Życie tych ludzi było i jest naznaczone walką z grzechem. A każda walka przynosi cierpienie. 


Tak było zawsze, kiedy zapierali się siebie, swoich pożądliwości. Ważniejszym było dla nich naśladowanie Pana Jezusa Chrystusa, niż życie według cielesnych pożądliwości. Cierpieli, kiedy mówili grzechowi – NIE! Ciało domagało się swoich praw, ale oni wiedzieli, że nie żyją już dla samych siebie, lecz dla tego, który za nich umarł. 2Kor.5,15 Szatan niejeden raz szydził z ich pobożności.
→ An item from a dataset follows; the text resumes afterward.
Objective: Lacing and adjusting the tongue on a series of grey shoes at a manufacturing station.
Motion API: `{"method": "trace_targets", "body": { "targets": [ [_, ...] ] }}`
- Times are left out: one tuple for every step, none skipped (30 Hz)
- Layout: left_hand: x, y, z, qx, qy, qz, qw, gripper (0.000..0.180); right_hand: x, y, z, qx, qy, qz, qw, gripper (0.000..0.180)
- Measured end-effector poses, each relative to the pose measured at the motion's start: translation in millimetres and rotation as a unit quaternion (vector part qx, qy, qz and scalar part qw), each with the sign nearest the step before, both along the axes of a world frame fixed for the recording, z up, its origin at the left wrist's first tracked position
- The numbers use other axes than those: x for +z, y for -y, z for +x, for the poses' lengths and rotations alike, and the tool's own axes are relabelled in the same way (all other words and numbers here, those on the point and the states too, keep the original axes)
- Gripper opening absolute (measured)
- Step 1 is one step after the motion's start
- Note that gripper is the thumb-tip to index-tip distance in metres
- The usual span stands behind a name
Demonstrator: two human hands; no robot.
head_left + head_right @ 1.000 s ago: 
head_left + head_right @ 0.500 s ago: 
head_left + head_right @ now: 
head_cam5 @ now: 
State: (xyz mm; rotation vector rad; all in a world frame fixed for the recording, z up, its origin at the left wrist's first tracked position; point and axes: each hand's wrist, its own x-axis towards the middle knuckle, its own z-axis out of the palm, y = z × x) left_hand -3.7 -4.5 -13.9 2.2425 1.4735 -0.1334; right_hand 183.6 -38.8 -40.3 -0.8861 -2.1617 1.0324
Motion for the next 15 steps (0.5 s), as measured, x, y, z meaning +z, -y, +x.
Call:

Ale oni, jak Mojżesz, woleli wybrać raczej pustynię, uznając hańbę Chrystusową za większe bogactwo, niż skarby świata. Hebr.11,24-26. Szukali tego, co w górze, nie tego, co na ziemi.. Kol.3,1-2.
Dla tych wszystkich podwójne „zaprawdę” nie przebrzmiało, jak dawno zapomniane echo. Jest nadal aktualne, bo doświadczają tego w codziennym życiu.


I wcale nie są przy tym wszystkim sfrustrowani i zawstydzeni. Nie uważają siebie za nieudaczników, którzy młodość i dalsze życie przepuścili przez palce.


Nie! Oni się cieszą potężną, Bożą radością!!
Bo doczytali do końca: „ I wy teraz się smucicie, lecz znowu ujrzę was, i będzie się radowało serce wasze, a nikt nie odbierze wam radości waszej”! Jan 16,22 Alleluja!!